The Utah software collection refers to the UCB test suite, and it can be downloaded as a tarball from: http://www.netlib.org/fp/ucbtest.tgz

I've downloaded this test suite, and converted enough of it to get it running on both the MacOS and CentOS-7.4. It is fairly comprehensive, and identifies several "ulp" differences - both on each machine, and between the two platforms. ("Ulp" is the term used which means "unit in the last place", and is considered a better measure and check of floating-point accuracy than the term "epsilon").. (Here is a note about 'ulp': https://www.jessesquires.com/blog/floating-point-swift-ulp-and-epsilon/ )

The "UCBTest" suite is useful in that it runs both C and Fortran programs, in both single-precision and double-precision (53 bit significance). I've converted it so it now compiles and runs on both 64-bit machines. (I might have made conversion errors, keep that in mind. There are compile warnings...)

For now, running the full test suite on both machines results in 47 out of 56 tests passing on the CentOS/HP box, and 45 out of 56 tests passing on the MacOS/MacBook. I am still checking details, but there is one program (which compiles into four different executables: cpar_SP, cpar_DP, fpar_SP and fpar_DP => c = C source, f = Fortran source, SP=single precision, DP=double precision), and the "par" refers to "paranoid" - implies you run this because you are concerned your numbers are not being calculated correctly! ). The results of all four "par" programs indicated "UCBPASS" on both machines, so there does not seem to be anything obviously wrong related to rounding and/or plus/minus infinity and the handling of "NaN" (not a number) values.

Attached screen images show results of the full UCBTest suite, run on each machine. Note that the "NME" and the "PME" (Negative Maximum and Postive Maximum ULP error observed) for the last test displayed (the LOG(X) test) is slightly different between each machine. Also, it took some effort to get the UCBTest suite to compile and run on each machine (some of the code is quite old), and the tests run directly from the Makefiles that are used to build the programs, which complicates conversion. Some of the "fails" could be due to conversion issues. But this suite of tests is comprehensive, and is highlighting other divergence issues. I want continue down this "rabbit-hole" until I can get a clearer sense of what is going on, and why the MacOS seems to be generating different results than the Linux platforms. We now know that both CentOS and Ubuntu - current versions - seem to agree on how they do their math - but the MacOS is producing different results.

I just want to caution that I might be making a mistake or an error in conversion, here. In an effort to factor out issues that might be related to the "gfortran" compiler, I have been looking at the results generated by the C programs. There appear to be cases where the divergence is serious. I want to make sure I am getting proper compile results on each platform. screenshot_macos_full_ucbtest_2018-01-23_11d47am screenshot_centos_run_ucbtest_23jan2018

lewisl commented 6 years ago

Let me know if there is more I can provide. I can provide the jupyter notebook of the python code if that would be helpful.

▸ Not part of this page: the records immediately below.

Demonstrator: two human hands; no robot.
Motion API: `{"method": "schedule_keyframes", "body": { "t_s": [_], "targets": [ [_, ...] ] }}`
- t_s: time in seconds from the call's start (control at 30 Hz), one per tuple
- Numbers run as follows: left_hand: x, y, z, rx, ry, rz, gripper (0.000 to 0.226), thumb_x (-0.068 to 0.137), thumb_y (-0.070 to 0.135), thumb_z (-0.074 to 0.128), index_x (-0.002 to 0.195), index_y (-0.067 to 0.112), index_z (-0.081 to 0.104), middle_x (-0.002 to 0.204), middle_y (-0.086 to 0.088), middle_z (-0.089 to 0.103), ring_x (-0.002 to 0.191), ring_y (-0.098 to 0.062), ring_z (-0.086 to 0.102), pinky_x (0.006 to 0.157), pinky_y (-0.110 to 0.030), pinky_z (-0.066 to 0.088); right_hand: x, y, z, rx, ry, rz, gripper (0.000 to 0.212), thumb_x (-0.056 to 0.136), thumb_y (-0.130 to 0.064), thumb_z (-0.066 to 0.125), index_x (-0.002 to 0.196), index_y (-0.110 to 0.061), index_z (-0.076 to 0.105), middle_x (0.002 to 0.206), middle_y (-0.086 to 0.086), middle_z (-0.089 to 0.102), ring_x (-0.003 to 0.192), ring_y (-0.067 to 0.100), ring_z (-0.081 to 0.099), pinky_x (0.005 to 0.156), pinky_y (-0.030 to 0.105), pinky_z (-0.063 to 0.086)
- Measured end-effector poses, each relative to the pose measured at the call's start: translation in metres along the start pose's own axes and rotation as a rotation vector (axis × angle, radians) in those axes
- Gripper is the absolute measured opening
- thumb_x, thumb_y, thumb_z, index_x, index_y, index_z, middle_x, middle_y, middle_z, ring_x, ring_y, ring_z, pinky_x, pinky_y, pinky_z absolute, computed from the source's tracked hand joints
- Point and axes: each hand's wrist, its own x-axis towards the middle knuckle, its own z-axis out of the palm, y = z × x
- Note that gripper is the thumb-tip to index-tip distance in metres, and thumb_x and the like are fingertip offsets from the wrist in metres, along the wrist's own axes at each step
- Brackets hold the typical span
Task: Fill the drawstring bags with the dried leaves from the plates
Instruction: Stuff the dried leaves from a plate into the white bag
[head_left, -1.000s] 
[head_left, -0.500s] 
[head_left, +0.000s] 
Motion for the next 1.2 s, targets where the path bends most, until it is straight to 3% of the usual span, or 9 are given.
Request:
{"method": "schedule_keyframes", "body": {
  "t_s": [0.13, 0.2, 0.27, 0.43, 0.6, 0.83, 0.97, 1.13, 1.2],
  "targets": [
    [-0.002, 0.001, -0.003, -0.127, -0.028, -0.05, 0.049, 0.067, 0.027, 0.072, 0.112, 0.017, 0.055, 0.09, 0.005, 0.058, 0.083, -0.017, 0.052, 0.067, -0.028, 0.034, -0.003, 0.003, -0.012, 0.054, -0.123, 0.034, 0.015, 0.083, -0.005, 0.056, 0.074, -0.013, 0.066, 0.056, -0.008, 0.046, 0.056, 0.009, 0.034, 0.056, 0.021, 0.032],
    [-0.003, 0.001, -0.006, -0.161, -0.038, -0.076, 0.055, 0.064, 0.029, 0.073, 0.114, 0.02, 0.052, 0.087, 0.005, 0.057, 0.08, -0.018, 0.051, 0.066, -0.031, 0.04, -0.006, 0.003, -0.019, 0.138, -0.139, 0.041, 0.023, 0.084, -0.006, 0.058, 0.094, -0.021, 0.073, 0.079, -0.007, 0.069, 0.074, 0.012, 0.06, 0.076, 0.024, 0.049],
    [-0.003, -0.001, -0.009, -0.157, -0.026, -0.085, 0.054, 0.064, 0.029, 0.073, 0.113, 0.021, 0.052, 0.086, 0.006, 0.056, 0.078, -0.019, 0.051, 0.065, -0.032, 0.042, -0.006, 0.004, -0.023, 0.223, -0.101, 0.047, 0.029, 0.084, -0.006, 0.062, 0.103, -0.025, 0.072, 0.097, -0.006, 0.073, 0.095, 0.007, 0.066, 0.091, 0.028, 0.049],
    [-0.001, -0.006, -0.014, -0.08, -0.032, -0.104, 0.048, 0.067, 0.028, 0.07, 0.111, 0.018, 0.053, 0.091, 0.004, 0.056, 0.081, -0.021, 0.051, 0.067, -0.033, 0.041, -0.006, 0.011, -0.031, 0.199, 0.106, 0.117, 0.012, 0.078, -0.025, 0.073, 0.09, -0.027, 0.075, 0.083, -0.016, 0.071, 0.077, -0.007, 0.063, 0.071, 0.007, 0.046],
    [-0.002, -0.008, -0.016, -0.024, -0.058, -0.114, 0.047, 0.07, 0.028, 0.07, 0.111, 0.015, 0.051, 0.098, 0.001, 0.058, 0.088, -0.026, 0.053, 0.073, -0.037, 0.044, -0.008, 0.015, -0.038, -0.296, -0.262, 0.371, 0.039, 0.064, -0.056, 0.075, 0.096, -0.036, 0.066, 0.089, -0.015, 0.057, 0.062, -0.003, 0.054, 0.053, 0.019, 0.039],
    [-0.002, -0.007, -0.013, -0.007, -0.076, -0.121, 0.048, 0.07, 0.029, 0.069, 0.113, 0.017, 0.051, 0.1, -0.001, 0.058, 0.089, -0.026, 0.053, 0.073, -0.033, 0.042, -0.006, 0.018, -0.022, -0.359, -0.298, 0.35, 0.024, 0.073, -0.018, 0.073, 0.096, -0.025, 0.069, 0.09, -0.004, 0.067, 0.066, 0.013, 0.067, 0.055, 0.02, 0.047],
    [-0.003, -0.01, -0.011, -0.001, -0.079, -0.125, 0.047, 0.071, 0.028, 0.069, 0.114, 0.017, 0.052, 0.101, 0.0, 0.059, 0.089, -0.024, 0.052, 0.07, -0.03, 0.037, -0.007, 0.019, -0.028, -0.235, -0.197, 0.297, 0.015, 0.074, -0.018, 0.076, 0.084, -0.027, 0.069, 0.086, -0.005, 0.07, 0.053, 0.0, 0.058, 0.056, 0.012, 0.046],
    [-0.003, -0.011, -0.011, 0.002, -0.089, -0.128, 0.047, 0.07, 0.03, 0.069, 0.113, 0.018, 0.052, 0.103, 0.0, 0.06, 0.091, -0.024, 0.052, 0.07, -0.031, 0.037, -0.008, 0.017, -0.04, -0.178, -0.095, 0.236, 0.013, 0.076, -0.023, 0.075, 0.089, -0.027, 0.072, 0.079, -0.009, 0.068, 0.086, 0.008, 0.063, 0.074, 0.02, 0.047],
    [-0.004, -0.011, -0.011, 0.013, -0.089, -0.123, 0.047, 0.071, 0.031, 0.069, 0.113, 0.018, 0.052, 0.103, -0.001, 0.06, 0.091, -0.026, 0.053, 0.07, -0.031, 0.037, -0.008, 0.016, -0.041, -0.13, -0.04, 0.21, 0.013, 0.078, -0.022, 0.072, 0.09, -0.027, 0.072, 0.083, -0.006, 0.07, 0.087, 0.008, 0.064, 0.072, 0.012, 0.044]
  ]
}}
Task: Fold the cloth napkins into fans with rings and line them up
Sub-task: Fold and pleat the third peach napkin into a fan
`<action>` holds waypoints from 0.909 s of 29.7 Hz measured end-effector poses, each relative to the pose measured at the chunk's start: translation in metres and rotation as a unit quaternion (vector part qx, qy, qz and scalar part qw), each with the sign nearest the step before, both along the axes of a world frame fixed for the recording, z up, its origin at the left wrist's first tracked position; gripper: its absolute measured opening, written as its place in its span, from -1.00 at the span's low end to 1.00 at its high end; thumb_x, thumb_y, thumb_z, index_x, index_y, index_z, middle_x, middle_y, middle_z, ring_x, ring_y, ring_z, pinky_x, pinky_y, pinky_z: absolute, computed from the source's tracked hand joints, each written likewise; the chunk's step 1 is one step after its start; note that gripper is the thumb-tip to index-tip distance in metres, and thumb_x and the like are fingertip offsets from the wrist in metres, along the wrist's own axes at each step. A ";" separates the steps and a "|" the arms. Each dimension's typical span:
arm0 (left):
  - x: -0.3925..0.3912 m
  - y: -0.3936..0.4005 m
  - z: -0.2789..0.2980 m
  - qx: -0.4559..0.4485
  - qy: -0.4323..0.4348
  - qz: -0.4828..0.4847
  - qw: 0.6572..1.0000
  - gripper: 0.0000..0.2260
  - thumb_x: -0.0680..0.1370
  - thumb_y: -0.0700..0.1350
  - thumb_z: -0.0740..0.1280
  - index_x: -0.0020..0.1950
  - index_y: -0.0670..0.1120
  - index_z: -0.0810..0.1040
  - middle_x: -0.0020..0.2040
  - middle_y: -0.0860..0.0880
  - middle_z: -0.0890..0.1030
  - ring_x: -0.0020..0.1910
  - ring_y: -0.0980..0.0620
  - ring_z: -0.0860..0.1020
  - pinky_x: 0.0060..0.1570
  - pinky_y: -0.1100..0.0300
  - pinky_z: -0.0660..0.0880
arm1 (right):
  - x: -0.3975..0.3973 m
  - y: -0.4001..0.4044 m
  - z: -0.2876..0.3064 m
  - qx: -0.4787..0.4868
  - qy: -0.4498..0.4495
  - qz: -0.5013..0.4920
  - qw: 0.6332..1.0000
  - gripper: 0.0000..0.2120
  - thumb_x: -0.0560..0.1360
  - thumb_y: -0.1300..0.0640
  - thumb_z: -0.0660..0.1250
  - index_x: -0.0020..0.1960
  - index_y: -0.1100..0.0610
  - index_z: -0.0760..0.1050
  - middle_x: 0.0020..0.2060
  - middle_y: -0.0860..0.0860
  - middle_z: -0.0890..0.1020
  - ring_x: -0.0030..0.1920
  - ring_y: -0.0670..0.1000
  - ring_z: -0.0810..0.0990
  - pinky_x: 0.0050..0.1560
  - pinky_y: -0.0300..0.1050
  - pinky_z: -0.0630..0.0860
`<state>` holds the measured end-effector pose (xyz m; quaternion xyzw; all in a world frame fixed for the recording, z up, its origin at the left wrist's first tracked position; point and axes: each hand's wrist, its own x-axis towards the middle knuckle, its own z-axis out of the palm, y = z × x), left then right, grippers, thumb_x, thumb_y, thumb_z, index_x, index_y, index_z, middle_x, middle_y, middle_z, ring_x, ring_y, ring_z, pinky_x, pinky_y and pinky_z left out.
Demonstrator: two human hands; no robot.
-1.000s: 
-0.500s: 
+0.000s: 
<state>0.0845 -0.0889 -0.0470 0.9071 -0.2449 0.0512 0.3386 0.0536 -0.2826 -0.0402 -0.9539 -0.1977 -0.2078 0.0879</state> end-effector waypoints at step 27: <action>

Thanks for all your serious digging.

On Jan 23, 2018, at 12:17 PM, GemesysCanada notifications@github.com<mailto:notifications@github.com> wrote:

Thanx quaeler and lewisl for posting your results. This gets more interesting and surprising the deeper we go. I had expected an upgrade to MacOS and Xcode+gfortran would probably resolve the divergence issue, but quaeler's results show this not to be the case. And lewisl's situation seems to confirm my worst fears - that this apparently tiny divergence could result in the failure of a network to train correctly.

The Fortran test program is part of a suite of tests from Univ. of California Berkeley, which I found on the Utah site, where a collection of floating-point arithmetic tests are located, its url is: http://www.math.utah.edu/~beebe/software/ieee/#otherhttp://www.math.utah.edu/%7Ebeebe/software/ieee/#other. The UCB test suite looks like it was developed by W. Kahan who worked on ("invented" might be the better term) the IEEE 754 arithmetic methods, and it was then extended by Sun Microsystems. This was a big issue back in 1995, when the first Pentium chip came to market, and was shown to have a critical flaw in it's floating-point hardware, where it would produce wrong results under certain special circumstances. Test suites were developed to verify floating-point math, and run multiple tests for both accuracy and consistancy of results.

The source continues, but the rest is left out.